Australia’s environment minister has contested UNESCO labelling the Great Barrier Reef as an “endangered” World Heritage site.
On Monday the UN’s culture agency released a report claiming that the Australian coral reef was in serious danger from the supposed effects of climate change, and that only “ambitious, rapid and sustained” action would prevent an ecological disaster.
However, Australia’s Labour Party Environment Minister Tanya Plibersek hit out at this assessment.
“We’ll very clearly make the point to UNESCO that there is no need to single the Great Barrier Reef out in this way,” she said.
“The reason that UNESCO in the past has singled out a place as at risk is because they wanted to see greater government investment or greater government action and, since the change of government, both of those things have happened.”
By this Plibersek referred to the recent changeover of Australia’s previous government party, who were voted out in May and replaced with Labour.
“If the Great Barrier Reef is in danger, then every coral reef in the world is in danger,” she said.
“If this World Heritage site is in danger, then most World Heritage sites around the world are in danger from climate change.”
She also said that her government had committed a total of $1.2 billion Australian dollars (€779.3 million) to protecting the reef, and had reversed the last government’s plan to construct two dams in Queensland which some feared would have negatively impacted the quality of water.

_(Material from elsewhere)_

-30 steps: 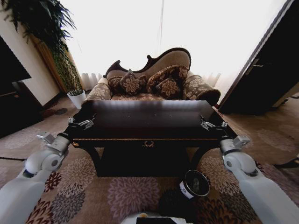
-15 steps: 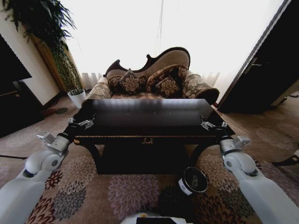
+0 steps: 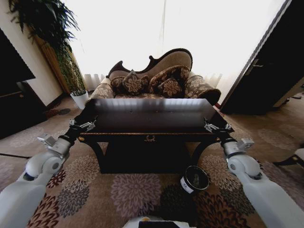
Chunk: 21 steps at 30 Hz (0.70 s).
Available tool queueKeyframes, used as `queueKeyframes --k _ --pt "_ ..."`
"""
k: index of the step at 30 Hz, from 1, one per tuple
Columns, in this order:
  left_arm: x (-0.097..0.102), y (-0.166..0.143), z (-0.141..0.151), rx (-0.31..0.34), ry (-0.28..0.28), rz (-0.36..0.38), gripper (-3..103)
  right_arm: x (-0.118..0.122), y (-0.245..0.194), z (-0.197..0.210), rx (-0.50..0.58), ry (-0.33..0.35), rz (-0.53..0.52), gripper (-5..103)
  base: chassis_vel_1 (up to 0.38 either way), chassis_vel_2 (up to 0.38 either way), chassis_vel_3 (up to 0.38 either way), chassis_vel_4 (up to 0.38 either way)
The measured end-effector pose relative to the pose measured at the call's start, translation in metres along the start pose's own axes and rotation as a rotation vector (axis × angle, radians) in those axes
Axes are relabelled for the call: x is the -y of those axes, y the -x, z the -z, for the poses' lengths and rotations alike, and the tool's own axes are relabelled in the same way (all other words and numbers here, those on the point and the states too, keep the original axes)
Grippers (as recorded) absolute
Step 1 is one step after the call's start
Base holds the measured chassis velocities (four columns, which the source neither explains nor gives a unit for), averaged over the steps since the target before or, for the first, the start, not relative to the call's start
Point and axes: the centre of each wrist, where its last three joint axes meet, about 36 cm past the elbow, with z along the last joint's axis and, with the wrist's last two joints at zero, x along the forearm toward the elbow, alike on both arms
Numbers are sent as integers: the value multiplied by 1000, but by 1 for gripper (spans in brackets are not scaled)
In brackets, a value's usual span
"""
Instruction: Move to the front of the table and place the trash on the table into the trash bin.
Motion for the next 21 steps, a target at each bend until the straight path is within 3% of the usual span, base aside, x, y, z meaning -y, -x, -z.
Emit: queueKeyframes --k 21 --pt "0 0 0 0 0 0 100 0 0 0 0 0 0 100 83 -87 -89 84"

Despite claims of environmentalists, in August of this year a survey found that most of the Great Barrier Reef has the highest amount of coral cover ever recorded since monitoring began 36 years ago.
Despite warnings from climate activists about the impending environmental destruction of the Great Barrier Reef, a new survey has found that the reef in fact has more coral than ever previously recorded in many areas.#gripthttps://t.co/7aNMfawVYN
— gript (@griptmedia) August 5, 2022
The survey, which was conducted by the Australian Institute of Marine Science (AIMS), found that the northern and central areas of the reef – two thirds in total – have record amounts of coral never before seen after several years of bleaching.
The southern third of the reef appears to have lost some coral cover, going from 38% last year to 34% this year – a 4% decrease. However, AIMS attributes this primarily to a surge in crown-of-thorns starfish, which eat healthy coral – not climate change.